I am using visual studio and are currently creating a game engine in c++, it's in 2D. The purpose is to learn modern game engine architecture and component based systems in general. This means that i have a very performance oriented mindset (even though performance isn't much of an issue when developing for 2D on modern hardware).
Would the compiler optimze something like this?
template<class T>
inline T & Scene::accessComponent(unsigned int id)
{
if (dynamic_cast(T*) < Transform > ) {
...
}
else if (dynamic_cast(T*) < Collidable > ) {
...
}
else if (dynamic_cast(T*) < AnotherComponentType > ) {
...
}
etc ...
}
I heard that if a function enters the same logic gate on sequential calls the compiler can optimize for future calls. Does this work with templated functions aswell? Do the compiler optimize if T is of the same type on sequential calls?
I cant profile anything because currently the code is a mess, different parts of the engine that would allow for a accessComponent call are not implemented yet. So i am kind of in the planning phase.
This code is something which certainly should not be done in performance-oriented code. It suffers from multiple branches.
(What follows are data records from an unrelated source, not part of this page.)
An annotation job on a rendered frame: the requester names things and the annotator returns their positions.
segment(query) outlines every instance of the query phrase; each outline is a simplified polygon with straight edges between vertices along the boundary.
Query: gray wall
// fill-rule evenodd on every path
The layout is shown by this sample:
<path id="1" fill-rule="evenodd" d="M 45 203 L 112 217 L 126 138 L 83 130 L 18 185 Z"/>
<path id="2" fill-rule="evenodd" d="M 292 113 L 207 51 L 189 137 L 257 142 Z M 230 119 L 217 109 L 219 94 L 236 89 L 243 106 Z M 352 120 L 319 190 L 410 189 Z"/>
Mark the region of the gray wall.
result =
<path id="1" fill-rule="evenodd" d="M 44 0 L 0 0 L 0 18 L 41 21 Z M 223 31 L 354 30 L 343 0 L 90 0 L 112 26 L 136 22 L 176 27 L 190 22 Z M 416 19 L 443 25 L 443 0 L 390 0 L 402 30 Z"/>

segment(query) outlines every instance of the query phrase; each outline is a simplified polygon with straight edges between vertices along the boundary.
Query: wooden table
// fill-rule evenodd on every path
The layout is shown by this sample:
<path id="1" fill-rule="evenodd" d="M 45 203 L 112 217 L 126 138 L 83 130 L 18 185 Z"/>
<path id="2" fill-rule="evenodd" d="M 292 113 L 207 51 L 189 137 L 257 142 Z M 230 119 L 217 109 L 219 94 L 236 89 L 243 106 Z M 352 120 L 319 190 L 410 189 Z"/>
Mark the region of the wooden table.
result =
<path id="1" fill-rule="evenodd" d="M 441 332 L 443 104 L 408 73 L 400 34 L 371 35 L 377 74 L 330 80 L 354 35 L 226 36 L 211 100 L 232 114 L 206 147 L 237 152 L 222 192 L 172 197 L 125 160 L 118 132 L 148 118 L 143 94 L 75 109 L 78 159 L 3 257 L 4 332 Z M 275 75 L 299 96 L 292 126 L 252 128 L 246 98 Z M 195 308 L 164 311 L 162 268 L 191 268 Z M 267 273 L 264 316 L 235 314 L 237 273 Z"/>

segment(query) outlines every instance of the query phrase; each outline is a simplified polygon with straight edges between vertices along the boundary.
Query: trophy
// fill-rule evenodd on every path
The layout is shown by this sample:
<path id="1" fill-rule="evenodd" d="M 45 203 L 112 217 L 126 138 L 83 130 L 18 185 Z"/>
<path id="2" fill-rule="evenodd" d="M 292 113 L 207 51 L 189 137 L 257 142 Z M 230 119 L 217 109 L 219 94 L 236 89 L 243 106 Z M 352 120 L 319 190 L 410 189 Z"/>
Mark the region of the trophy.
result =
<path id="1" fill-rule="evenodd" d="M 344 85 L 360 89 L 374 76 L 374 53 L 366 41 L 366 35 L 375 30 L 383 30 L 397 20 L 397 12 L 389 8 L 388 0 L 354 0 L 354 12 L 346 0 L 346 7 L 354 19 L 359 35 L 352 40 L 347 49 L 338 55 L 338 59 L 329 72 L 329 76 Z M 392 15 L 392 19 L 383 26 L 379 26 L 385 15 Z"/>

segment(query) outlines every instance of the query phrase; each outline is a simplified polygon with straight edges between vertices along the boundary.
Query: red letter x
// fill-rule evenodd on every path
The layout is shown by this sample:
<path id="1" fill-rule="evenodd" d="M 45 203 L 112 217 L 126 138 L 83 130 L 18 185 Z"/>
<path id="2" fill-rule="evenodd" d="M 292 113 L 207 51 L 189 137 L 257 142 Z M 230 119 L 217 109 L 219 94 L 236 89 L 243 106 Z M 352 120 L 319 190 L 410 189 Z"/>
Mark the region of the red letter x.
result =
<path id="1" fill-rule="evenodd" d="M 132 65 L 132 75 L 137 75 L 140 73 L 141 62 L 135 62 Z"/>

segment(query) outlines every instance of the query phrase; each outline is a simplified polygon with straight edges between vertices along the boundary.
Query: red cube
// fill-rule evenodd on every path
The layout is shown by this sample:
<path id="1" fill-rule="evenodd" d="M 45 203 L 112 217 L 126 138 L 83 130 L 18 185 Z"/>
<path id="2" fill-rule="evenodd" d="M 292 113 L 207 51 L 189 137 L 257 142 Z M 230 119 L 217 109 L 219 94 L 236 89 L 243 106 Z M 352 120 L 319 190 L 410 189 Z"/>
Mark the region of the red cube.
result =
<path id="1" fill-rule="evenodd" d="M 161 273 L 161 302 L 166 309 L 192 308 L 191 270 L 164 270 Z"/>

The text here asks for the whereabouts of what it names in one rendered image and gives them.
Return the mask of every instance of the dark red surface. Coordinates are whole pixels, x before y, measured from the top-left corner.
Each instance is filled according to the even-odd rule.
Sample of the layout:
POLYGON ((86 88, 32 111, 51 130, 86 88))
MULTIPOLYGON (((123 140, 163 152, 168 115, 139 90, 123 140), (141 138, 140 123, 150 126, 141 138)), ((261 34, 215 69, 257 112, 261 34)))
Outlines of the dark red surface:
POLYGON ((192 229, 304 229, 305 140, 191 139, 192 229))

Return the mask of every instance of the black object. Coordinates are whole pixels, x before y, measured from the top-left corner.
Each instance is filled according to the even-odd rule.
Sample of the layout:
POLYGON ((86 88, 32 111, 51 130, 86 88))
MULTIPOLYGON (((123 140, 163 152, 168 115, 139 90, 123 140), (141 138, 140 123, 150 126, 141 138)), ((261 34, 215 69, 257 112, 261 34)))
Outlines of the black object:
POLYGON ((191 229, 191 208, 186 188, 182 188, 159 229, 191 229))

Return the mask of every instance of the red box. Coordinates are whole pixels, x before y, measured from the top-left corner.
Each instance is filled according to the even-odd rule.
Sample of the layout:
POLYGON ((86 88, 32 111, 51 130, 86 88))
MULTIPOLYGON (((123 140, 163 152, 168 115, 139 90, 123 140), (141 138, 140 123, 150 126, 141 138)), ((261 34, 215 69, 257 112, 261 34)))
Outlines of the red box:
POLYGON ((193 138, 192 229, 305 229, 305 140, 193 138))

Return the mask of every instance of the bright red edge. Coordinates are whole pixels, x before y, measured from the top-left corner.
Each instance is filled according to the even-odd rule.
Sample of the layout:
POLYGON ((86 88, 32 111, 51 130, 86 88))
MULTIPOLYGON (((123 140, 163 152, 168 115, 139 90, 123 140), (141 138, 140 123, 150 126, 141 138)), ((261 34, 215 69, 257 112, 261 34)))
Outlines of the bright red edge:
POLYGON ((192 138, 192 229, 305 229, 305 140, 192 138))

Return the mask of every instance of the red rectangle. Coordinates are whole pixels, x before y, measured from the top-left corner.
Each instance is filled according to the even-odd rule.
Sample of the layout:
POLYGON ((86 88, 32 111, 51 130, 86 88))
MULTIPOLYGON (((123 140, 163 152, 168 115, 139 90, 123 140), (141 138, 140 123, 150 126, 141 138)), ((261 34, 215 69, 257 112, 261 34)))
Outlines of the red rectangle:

Logically, there are at least two branches with every dynamic_cast check: a branch generated by the compiler itself (to check RTTI) and a branch generated by your if
statement.
Branch predictors in modern hardware are powerful, but limited. At the bare minimum, their quantity is limited, and than if the distribution of events is more or less uniform, they fail.
And even when branch prediction succeeds, you still loose some cycles on the branch calculation itself.
I see no reason for dynamic cast at all. Since your classes are already polymorphic, just call corresponding virtual methods.